▶ **What is required**
Search the material for the string "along" and copy each line where it occurs.

▶ **Information provided**
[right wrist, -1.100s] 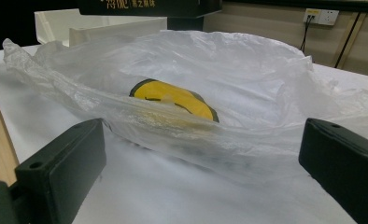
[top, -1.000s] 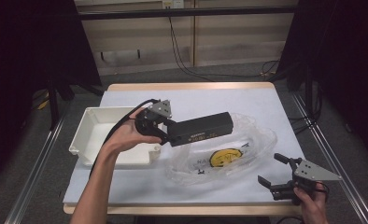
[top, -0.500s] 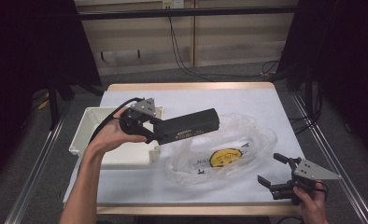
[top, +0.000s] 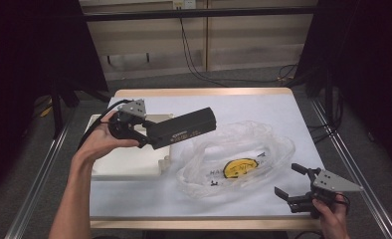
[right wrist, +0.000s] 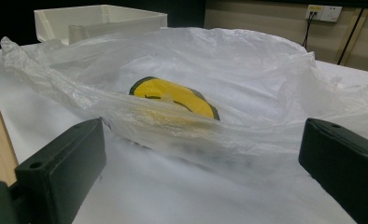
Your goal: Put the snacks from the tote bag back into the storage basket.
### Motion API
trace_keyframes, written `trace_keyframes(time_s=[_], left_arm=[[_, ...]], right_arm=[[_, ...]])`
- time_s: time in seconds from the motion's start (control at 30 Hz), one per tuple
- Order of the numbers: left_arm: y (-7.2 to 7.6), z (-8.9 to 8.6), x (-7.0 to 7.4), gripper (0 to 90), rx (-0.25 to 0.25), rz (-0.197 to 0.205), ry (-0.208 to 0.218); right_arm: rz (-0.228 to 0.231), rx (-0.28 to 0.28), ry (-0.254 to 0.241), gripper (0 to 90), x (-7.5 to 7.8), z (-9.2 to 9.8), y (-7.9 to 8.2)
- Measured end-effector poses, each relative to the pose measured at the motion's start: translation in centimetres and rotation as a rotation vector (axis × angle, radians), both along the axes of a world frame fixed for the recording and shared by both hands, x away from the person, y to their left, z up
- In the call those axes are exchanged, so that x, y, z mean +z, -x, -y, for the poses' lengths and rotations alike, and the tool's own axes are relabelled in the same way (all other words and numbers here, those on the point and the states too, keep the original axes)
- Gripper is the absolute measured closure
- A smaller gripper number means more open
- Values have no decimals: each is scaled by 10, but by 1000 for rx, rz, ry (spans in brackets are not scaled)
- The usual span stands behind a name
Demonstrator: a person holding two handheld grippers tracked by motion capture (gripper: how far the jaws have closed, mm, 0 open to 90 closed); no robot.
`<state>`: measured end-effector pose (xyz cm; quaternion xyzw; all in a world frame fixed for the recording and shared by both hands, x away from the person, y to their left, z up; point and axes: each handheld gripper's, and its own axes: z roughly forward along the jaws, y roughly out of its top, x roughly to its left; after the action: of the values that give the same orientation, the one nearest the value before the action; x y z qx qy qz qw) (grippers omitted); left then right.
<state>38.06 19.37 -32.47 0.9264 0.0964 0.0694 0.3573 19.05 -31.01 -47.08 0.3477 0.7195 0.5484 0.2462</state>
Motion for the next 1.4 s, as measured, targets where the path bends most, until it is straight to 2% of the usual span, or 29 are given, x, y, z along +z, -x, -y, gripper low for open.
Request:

▶ **Answer section**
- Measured end-effector poses, each relative to the pose measured at the motion's start: translation in centimetres and rotation as a rotation vector (axis × angle, radians), both along the axes of a world frame fixed for the recording and shared by both hands, x away from the person, y to their left, z up
`<state>`: measured end-effector pose (xyz cm; quaternion xyzw; all in a world frame fixed for the recording and shared by both hands, x away from the person, y to their left, z up; point and axes: each handheld gripper's, and its own axes: z roughly forward along the jaws, y roughly out of its top, x roughly to its left; after the action: of the values that give the same orientation, the one nearest the value before the action; x y z qx qy qz qw) (grippers omitted); left then right.
Motion for the next 1.4 s, as measured, targets where the path bends most, until it is straight to 2% of the usual span, or 29 are given, x, y, z along +z, -x, -y, gripper low for open.

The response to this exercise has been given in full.